| '10,000BC'
Reviewed by Martin McGrath
There
are those for whom the name Roland Emmerich strikes a chill
in their heart. There are those who regard his noisy
back catalogue (including Stargate, Independence Day,
Godzilla, and The Day After Tomorrow) as a blight
upon science fiction.
I am not one of those critics. Emmerich’s previous
films might have been big and stupid and noisy and brash,
but they were always entertaining with a nice thread of humour
and generally likeable heroes.
Despite this, not even I can defend 10,000BC –
which is horrendous mess of a movie. Calling a film 10,000BC
and then having it feature metal-clad warriors (copper started
to be worked around 5000BC – and these guys seem to
be carrying iron, which is another 5000 years in the future)

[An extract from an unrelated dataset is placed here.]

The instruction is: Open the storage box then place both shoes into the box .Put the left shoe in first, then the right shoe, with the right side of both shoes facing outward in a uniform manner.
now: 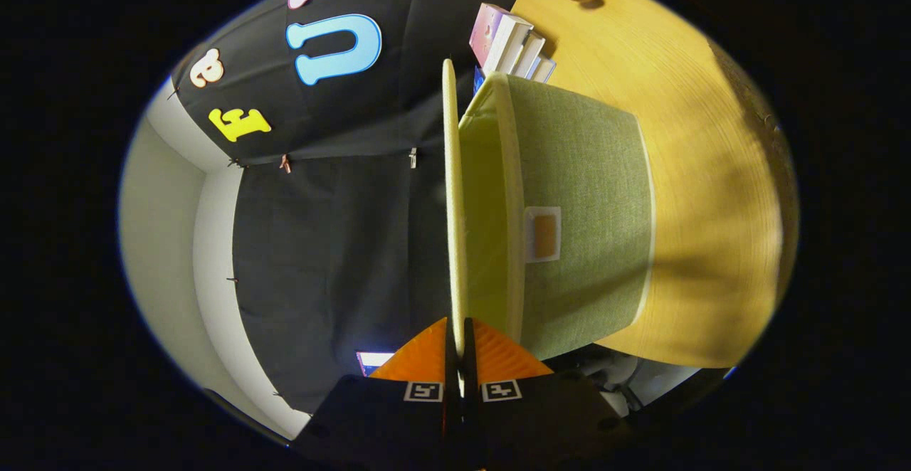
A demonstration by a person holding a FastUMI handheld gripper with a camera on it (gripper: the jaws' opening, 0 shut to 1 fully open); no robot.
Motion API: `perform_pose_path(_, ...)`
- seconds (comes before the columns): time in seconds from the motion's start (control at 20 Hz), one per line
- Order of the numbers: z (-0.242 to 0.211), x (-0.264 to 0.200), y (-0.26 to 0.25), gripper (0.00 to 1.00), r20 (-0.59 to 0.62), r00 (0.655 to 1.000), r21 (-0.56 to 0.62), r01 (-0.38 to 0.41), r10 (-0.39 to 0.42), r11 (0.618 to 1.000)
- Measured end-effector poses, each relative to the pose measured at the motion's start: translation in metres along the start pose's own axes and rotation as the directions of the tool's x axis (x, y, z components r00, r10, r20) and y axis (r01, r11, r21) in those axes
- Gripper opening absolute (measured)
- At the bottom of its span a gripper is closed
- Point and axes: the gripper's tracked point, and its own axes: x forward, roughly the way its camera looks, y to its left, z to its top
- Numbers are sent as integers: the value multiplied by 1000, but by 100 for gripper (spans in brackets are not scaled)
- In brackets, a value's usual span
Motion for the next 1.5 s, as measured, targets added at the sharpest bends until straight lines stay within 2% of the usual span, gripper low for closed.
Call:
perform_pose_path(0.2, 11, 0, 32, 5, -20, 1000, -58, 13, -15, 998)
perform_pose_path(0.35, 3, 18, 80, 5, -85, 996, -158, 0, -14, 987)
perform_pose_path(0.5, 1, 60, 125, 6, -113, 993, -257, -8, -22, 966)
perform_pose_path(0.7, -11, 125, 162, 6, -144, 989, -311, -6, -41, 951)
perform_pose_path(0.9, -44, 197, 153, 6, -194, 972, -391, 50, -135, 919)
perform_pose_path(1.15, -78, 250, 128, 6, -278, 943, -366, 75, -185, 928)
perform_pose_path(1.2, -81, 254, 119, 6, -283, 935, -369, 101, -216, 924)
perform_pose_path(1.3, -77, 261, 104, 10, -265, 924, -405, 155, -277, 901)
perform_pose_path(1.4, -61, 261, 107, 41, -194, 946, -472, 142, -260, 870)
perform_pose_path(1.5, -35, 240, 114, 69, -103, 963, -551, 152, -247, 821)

riding horses (4000BC) and building pyramids (3000BC at the
earliest) is the kind of red rag to the pedant’s bull
that we expect from Hollywood movies. There will be those
who can’t get over such crass stupidities but for most
of the audience they wouldn’t matter if the film was
interesting and exciting enough to carry them over the bumps.
Sadly 10,000BC is not only stupid, it is also dull.

The film starts with a northern tribe hunting mammoths, their
life is suddenly disrupted by the arrival of southern raiders
riding horses and wearing metal armour and carrying swords.
The raiders take away slaves and D’Leh must lead a small
band to try and rescue their friends. Along the way –
and in remarkably short order – they cross jungle and
dessert picking up a vast army of allies who have been similarly
raided. Their journey leads them to a city devoted to the
construction of pyramids (using domesticated mammoths), D’Leh’s
chance to meet his long-lost father, and a revolution that
is won via the innovative strategy of walking up to the king/alien
ruler of the enemy and tossing a spear at them.
10,000BC is without redeeming features. The acting
performances are wooden and it is clear that many of the cast
have no better idea of what is going on than the audience,
not helped by an utter lack of convincing emotion between
the leading characters. And since the film offers nothing
much in terms of story or emotional content, it is unforgivable
that the action sequences are so poorly handled. The CGI mammoths
seem a step backwards as they lumber unconvincingly across
the screen and the battle sequences suffer from flash editing
and badly thought out choreography.
This is exactly the kind of film that gives Hollywood and
genre cinema a bad name. Twelve thousand years in the making,
10,000BC isn’t worth five minutes of your time.